─── DATA SUPPLIED

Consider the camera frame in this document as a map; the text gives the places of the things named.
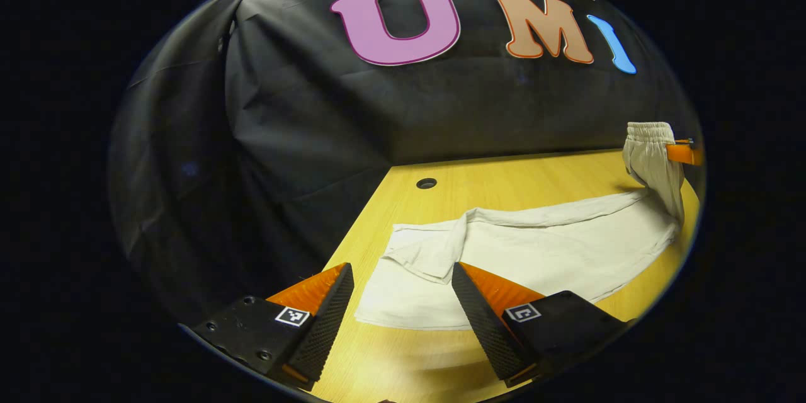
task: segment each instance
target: pink letter u
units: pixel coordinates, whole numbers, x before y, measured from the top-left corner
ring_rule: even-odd
[[[452,0],[420,0],[426,13],[426,31],[412,38],[394,38],[386,30],[378,0],[337,0],[339,13],[353,50],[377,65],[412,64],[432,59],[458,40],[460,24]]]

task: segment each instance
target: screw hole
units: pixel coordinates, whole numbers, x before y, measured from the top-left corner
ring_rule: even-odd
[[[417,187],[421,190],[429,190],[437,185],[437,180],[434,178],[423,178],[417,182]]]

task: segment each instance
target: white cloth
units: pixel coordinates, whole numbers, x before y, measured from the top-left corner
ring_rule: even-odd
[[[674,165],[667,168],[663,128],[671,136],[666,123],[628,125],[625,165],[648,188],[515,212],[473,208],[458,220],[394,225],[356,320],[425,331],[470,329],[450,285],[453,263],[460,260],[547,295],[568,289],[597,302],[619,291],[663,252],[681,225],[682,170],[678,184]]]

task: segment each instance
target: yellow wooden tabletop
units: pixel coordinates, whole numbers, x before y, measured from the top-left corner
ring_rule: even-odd
[[[420,190],[416,183],[434,178]],[[325,269],[350,262],[355,290],[322,378],[311,394],[336,403],[479,401],[512,390],[496,378],[472,331],[411,331],[359,323],[354,313],[392,224],[458,219],[475,207],[518,211],[639,190],[622,150],[532,154],[392,167]],[[688,253],[699,200],[683,184],[679,239],[621,291],[596,305],[623,321],[641,316]]]

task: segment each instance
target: orange clip
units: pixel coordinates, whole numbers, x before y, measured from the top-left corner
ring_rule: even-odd
[[[674,143],[674,145],[671,143],[666,145],[666,152],[669,160],[690,165],[703,164],[702,148],[692,148],[691,146],[694,144],[693,139],[676,140],[675,142],[676,143]]]

──────

*WHAT TO WORK ON*. Omit the pictures and set down the records exactly.

*ANSWER TO THE PROBLEM*.
Consider the camera frame in this document as a map; the text gives the places of the things named.
task: segment each instance
target: pink letter u
units: pixel coordinates, whole numbers, x before y, measured from the top-left corner
ring_rule: even-odd
[[[452,0],[420,0],[426,13],[426,31],[412,38],[394,38],[386,30],[378,0],[337,0],[339,13],[353,50],[377,65],[412,64],[432,59],[458,40],[460,24]]]

task: segment each instance
target: screw hole
units: pixel coordinates, whole numbers, x before y, measured from the top-left corner
ring_rule: even-odd
[[[417,187],[421,190],[429,190],[437,185],[437,180],[434,178],[423,178],[417,182]]]

task: segment each instance
target: white cloth
units: pixel coordinates, whole numbers, x before y, measured from the top-left corner
ring_rule: even-odd
[[[674,165],[667,168],[663,128],[671,136],[666,123],[628,125],[625,165],[648,188],[515,212],[473,208],[458,220],[394,225],[356,320],[425,331],[470,329],[450,285],[453,263],[460,260],[547,295],[568,289],[597,302],[619,291],[663,252],[681,225],[682,170],[678,184]]]

task: segment each instance
target: yellow wooden tabletop
units: pixel coordinates, whole numbers, x before y, measured from the top-left corner
ring_rule: even-odd
[[[420,190],[416,183],[434,178]],[[325,269],[350,262],[355,290],[322,378],[311,394],[336,403],[479,401],[512,390],[496,378],[472,331],[411,331],[359,323],[354,313],[392,224],[458,219],[475,207],[518,211],[639,190],[622,150],[532,154],[392,167]],[[688,253],[699,200],[683,184],[679,239],[621,291],[596,305],[623,321],[641,316]]]

task: segment each instance
target: orange clip
units: pixel coordinates, whole numbers, x before y, measured from the top-left corner
ring_rule: even-odd
[[[674,143],[674,145],[671,143],[666,145],[666,152],[669,160],[690,165],[703,164],[702,148],[692,148],[691,146],[694,144],[693,139],[676,140],[675,142],[676,143]]]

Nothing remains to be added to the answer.